Голова у меня шла кругом; я не понимала себя от разнородных ощущений, нахлынувших вдруг, точно бурный прилив. Все только что сказанное Тиллингом еще более возвысило в моих глазах любимого человека… И мне приходилось с ним расстаться, быть может, навсегда! Неужели мы равнодушно распростимся на глазах у посторонних, и затем, все будет кончено?… Нет, это невозможно. Если так выйдет, я готова разрыдаться, едва за ним затворится дверь. Нет, все кроме этого! И я решительно встала.
— Одну минуту, барон Тиллинг, — сказала я… — мне хочется показать вам еще ту фотографию, о которой мы говорили прошлый раз.
Он с удивлением вскинул на меня глаза, потому что между нами никогда не было и речи ни о какой фотографии. Однако Тиллинг последовал за мною в уголок гостиной, где нас не могла слышать остальная компания. Я раскрыла наудачу один из альбомов, лежавших на столе, и барон склонился над ним. Тут я сказала ему вполголоса, вся дрожа от волнения:
— Я не отпущу вас таким образом… Я хочу, я должна с вами переговорить.
— Как хотите, графиня — я слушаю.
— Нет, не теперь. Вы должны прийти ко мне еще раз… завтра, в эти же часы.
Он как будто колебался.
— Я приказываю вам… заклинаю вас памятью вашей матери, которую мы вместе оплакивали…
— О, Марта!..
Мое имя, произнесенное им, заставило меня вздрогнуть в приливе счастья.
— Итак, завтра, — повторила я, заглядывая ему в глаза.
— В эти же часы.
Мы поняли один другого. Я вернулась к остальным гостям, а Тиллинг, поцеловав мне руку и раскланявшись с присутствующими, скрылся за дверьми.
— Странный человек, — заметил отец, покачав головою. — Все, что он тут наболтал, едва ли бы встретило одобрение в правительственных сферах.
XII
На следующей день, я опять дала приказание не принимать никого, кроме барона Тиллинга, как и при первом его визите.

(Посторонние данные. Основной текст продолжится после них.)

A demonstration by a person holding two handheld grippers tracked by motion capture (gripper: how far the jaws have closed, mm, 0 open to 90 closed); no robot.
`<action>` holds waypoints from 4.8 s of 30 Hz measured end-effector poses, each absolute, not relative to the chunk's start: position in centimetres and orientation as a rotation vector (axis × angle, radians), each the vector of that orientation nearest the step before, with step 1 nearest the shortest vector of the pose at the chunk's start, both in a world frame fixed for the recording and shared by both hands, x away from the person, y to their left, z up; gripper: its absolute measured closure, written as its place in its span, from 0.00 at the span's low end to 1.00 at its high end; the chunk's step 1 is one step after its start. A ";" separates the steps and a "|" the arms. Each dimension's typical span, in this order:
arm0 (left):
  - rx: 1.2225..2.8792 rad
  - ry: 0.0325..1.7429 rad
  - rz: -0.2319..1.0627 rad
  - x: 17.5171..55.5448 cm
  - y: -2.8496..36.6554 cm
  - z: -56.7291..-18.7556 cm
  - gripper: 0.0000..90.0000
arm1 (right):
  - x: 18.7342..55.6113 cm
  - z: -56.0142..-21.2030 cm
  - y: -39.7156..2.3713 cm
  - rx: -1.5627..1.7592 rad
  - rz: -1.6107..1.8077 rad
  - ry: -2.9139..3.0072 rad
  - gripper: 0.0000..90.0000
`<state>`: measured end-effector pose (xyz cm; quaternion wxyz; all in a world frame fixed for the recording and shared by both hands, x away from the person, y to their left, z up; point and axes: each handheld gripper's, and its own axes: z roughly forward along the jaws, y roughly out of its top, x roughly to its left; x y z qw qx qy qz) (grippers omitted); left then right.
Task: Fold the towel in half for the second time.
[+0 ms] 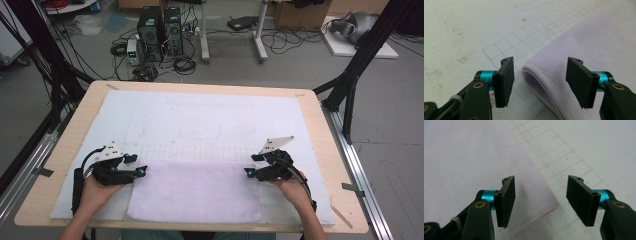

Предстоящий разговор наполнял мое сердце и сладким нетерпением, и боязнью, и некоторым смущением. Я не знала хорошенько, что скажу ему, да и не хотела обдумывать. Если б он спросил: «итак, графиня, что такое намеревались вы мне сообщить? Чего вы от меня желаете?» Не могла же бы я ответить ему откровенно: «Я хотела сообщить вам, что люблю вас, а желаю я… чтоб ты остался». Но, конечно, он не станет допытываться моей тайны в такой сухой форме и мы поймем друг друга без категорических вопросов и ответов. Самое главное заключалось в том, чтоб увидеть его еще раз и, если разлука неизбежна, обменяться с ним, по крайней мере, задушевным словом, проститься, как следует… Но при одной мысли о прощании мои глаза наполнились слезами.
В эту минуту Тиллинг вошел в гостиную.
— Я повинуюсь вашему приказанию, графиня, и… Но что такое с вами?… — прервал он себя. — Вы плачете и теперь?
— Я?… Нет… это дым… камин в соседней комнате… Садитесь. Тиллинг… Я рада, что вы пришли.
— А я счастлив, что вы приказали мне прийти — помните? — именем моей покойной матери… После того, я решил высказать вам все, что лежит у меня на сердце. Я…
— Ну?., что же вы молчите?
— Говорить оказывается для меня гораздо труднее; чем я полагал.
— Но вами было высказано столько доверия ко мне — в ту печальную ночь, которую вы проводили у изголовья умирающей. — Почему же теперь я для вас точно чужая?
— В тот торжественный час я был сам не свой, а когда опомнился, на меня напала моя обычная робость. Я вижу, что преступил в то время свое право и, чтобы не делать того же вперед, избегал встречи с вами.
— Действительно, так: вы, по-видимому, избегаете меня. Но почему это?
— Почему, потому что… потому что обожаю вас.